Task:
Look below for the line containing "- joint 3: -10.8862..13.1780"; from there, print each line exactly up to and including the line containing "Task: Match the", and stop.

Recorded data:
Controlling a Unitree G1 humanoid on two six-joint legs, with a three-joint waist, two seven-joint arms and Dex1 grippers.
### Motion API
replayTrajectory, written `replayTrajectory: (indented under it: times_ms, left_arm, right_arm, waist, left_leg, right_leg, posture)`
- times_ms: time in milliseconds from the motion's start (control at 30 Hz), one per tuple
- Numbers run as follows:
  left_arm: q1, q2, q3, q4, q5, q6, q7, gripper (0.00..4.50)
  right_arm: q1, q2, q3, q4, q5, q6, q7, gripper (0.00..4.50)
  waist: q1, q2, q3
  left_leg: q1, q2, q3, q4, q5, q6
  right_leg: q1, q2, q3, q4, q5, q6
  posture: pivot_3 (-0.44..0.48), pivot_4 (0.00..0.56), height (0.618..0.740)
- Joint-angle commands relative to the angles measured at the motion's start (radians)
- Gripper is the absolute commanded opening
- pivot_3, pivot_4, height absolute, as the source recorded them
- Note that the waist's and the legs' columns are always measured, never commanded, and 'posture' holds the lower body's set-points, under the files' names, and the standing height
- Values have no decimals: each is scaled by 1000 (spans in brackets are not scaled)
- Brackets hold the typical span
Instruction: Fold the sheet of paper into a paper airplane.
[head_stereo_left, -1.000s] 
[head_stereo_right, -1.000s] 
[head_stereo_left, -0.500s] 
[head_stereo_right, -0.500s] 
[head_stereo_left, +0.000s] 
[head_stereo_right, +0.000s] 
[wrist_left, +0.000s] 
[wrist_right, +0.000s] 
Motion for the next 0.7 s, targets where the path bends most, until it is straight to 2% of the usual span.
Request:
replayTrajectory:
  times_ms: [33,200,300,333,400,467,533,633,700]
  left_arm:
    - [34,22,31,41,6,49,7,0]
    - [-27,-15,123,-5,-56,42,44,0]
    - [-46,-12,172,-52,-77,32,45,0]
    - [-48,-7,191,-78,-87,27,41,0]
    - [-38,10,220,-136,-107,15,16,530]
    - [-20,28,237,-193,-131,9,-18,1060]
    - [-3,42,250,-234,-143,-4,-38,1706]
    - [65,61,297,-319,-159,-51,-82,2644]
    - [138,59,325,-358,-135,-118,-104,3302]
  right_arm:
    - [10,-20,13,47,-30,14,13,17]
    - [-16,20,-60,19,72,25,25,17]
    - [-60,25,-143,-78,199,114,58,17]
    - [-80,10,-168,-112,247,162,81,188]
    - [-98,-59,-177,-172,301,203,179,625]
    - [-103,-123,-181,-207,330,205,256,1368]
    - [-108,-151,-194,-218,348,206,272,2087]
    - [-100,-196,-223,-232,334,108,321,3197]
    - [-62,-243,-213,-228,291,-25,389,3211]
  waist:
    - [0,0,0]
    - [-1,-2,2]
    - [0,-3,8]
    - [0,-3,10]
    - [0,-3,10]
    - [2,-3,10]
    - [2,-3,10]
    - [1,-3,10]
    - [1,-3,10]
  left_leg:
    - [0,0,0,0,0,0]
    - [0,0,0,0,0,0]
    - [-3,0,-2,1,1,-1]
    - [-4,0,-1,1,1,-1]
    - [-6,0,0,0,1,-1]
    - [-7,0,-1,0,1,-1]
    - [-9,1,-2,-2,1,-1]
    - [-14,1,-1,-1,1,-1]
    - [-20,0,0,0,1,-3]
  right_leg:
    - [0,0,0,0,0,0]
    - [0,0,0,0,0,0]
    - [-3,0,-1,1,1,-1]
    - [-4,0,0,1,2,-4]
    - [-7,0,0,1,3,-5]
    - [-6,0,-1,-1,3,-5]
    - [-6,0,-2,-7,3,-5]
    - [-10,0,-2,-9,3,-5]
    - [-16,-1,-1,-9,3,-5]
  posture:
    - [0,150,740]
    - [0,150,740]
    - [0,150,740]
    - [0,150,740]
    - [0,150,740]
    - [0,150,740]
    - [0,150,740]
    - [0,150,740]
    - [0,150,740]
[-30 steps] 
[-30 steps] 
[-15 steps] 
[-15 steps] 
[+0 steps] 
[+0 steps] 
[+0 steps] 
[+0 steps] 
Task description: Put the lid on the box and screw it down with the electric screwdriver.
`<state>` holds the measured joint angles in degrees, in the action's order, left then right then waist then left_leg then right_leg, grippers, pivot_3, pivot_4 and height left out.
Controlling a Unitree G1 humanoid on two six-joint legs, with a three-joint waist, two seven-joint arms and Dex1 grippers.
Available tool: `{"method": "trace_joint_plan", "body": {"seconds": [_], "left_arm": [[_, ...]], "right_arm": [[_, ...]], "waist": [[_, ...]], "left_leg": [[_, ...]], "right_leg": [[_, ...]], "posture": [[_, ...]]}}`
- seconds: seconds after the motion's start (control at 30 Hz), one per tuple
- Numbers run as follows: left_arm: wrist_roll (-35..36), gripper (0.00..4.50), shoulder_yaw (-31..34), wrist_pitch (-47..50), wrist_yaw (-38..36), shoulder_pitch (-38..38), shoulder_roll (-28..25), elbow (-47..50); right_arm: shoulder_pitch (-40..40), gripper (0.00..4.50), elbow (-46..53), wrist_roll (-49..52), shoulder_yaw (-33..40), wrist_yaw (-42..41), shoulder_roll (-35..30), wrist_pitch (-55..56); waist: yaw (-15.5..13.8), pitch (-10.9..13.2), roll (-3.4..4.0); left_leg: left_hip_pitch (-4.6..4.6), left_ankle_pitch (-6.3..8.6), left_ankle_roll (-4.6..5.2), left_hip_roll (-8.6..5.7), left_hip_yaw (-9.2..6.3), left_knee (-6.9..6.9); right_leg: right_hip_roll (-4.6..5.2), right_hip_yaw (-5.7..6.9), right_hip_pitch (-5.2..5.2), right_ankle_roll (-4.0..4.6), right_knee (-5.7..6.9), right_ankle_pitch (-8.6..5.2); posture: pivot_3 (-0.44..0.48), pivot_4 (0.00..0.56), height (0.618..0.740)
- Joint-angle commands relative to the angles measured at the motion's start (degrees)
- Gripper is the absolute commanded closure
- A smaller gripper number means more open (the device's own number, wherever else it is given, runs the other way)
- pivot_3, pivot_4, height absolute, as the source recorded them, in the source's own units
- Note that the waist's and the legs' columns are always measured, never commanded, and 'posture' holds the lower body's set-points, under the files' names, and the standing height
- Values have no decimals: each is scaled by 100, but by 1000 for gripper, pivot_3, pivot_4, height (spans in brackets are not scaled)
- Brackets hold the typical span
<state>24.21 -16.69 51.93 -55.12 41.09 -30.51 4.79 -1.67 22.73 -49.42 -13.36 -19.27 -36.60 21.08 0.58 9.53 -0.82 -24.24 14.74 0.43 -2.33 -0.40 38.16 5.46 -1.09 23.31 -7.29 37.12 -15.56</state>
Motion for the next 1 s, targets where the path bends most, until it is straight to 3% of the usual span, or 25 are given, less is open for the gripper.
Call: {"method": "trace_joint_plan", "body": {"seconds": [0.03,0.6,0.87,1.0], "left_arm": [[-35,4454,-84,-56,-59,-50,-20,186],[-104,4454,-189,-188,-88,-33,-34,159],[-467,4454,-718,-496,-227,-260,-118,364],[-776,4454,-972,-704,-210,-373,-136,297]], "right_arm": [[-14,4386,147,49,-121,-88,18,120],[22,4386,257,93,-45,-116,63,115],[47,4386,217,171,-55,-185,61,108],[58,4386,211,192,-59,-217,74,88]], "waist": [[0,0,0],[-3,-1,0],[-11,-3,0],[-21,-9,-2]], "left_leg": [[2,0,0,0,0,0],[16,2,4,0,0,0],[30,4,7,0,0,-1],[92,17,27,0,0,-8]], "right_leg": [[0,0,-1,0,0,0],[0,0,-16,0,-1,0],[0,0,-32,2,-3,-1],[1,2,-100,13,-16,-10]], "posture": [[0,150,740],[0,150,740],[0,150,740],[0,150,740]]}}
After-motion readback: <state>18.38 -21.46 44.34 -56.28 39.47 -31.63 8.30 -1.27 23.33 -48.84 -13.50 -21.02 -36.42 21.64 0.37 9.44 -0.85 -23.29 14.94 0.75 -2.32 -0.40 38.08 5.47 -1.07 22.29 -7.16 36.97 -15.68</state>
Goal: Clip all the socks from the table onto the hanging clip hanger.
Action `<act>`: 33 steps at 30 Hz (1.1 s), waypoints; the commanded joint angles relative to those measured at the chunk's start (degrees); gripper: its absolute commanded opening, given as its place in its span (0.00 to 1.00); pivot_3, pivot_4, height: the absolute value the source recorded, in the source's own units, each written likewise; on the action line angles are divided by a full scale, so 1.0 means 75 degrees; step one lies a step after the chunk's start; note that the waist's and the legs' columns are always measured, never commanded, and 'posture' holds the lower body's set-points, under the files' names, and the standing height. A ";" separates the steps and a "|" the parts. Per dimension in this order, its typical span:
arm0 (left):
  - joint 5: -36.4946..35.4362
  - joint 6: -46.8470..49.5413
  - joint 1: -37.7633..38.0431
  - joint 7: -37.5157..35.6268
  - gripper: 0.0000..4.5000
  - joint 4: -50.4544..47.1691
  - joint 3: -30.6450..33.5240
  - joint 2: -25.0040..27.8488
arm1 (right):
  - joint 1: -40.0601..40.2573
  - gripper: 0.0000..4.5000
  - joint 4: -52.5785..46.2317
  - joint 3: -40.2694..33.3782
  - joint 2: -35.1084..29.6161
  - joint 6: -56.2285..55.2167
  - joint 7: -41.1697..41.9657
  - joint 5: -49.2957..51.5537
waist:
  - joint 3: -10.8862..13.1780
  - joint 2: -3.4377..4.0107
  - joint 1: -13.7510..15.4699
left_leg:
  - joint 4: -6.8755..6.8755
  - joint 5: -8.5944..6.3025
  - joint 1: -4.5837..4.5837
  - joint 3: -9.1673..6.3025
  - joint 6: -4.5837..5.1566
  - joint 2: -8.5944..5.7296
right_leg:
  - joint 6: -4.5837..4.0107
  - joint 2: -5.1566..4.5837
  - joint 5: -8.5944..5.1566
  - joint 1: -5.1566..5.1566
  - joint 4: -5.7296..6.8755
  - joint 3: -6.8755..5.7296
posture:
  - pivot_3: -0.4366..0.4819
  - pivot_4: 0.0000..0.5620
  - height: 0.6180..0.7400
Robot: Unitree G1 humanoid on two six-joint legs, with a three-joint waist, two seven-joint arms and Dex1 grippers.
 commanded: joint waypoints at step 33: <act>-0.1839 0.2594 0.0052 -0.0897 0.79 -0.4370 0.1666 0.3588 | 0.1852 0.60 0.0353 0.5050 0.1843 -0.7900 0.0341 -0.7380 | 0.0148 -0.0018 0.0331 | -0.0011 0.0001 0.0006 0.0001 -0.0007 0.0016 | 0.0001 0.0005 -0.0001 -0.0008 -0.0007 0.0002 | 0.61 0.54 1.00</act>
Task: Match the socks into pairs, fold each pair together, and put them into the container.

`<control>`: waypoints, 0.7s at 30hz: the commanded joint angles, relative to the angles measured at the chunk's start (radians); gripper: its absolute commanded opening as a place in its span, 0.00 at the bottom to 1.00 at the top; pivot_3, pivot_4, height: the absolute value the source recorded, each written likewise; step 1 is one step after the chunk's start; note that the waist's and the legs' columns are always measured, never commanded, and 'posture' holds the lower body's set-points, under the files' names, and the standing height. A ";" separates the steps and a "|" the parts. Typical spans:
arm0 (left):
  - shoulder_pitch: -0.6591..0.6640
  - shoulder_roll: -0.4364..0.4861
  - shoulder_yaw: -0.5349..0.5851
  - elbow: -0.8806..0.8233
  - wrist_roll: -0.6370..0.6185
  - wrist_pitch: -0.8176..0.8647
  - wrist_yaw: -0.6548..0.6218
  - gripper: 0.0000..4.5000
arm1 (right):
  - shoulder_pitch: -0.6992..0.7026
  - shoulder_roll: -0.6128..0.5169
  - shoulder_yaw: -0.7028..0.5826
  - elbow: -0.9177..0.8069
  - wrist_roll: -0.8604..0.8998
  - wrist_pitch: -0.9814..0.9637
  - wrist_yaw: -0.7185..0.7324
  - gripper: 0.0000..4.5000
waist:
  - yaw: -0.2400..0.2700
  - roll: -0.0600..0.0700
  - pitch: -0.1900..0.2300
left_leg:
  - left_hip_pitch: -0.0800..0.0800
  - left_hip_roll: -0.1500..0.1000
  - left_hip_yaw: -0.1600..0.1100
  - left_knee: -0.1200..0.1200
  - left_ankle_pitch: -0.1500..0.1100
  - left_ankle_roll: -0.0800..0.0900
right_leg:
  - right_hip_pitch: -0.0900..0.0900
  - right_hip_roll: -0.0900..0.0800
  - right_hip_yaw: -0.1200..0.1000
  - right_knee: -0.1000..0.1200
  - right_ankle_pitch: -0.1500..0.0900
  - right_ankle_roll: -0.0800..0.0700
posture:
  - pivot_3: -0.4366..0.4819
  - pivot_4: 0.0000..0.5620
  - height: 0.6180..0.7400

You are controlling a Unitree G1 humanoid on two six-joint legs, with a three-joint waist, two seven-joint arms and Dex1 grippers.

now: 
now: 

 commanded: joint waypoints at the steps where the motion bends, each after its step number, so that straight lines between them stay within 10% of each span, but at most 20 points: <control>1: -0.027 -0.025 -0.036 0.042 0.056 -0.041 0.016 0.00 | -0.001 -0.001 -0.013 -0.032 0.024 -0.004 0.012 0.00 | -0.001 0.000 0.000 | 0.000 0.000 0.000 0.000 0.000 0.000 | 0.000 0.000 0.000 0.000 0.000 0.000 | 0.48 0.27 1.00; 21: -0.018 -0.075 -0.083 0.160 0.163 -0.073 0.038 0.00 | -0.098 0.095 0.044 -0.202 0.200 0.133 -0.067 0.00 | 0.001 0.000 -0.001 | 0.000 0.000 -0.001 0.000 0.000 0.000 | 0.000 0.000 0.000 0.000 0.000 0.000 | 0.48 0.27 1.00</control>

Answer section:
  - joint 3: -10.8862..13.1780
  - joint 2: -3.4377..4.0107
  - joint 1: -13.7510..15.4699
left_leg:
  - joint 4: -6.8755..6.8755
  - joint 5: -8.5944..6.3025
  - joint 1: -4.5837..4.5837
  - joint 3: -9.1673..6.3025
  - joint 6: -4.5837..5.1566
  - joint 2: -8.5944..5.7296
right_leg:
  - joint 6: -4.5837..4.0107
  - joint 2: -5.1566..4.5837
  - joint 5: -8.5944..5.1566
  - joint 1: -5.1566..5.1566
  - joint 4: -5.7296..6.8755
  - joint 3: -6.8755..5.7296
posture:
  - pivot_3: -0.4366..0.4819
  - pivot_4: 0.0000..0.5620
  - height: 0.6180..0.7400
Robot: Unitree G1 humanoid on two six-joint legs, with a three-joint waist, two seven-joint arms and Dex1 grippers.
 commanded: joint waypoints at step 33: <act>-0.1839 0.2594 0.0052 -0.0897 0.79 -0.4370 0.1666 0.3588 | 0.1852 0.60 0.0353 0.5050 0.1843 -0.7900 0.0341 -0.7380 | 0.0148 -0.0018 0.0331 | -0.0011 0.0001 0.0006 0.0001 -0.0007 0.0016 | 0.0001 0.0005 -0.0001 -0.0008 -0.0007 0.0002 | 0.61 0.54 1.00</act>
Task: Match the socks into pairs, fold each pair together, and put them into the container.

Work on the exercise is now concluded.